#### [Given information]
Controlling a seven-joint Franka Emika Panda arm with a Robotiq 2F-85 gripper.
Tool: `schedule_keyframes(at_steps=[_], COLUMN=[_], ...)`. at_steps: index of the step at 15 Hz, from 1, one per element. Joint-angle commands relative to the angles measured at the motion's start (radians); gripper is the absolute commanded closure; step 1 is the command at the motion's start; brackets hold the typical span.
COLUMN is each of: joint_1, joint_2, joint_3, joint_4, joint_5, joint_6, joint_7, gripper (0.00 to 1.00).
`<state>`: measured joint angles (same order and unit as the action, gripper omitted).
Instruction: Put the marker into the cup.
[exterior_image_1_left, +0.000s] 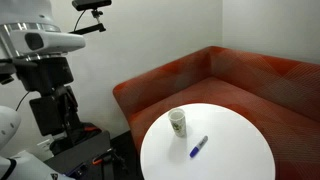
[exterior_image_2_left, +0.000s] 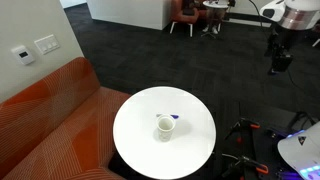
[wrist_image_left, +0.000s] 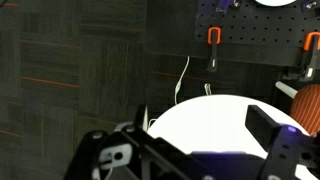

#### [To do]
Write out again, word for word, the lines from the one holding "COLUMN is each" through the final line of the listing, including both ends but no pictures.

#### [Task response]
COLUMN is each of: joint_1, joint_2, joint_3, joint_4, joint_5, joint_6, joint_7, gripper (0.00 to 1.00).
`<state>`: measured joint angles (same order and unit as the action, gripper omitted).
Instruction: Put the marker into the cup.
[exterior_image_1_left, +0.000s] 
[exterior_image_2_left, +0.000s] 
[wrist_image_left, +0.000s] 

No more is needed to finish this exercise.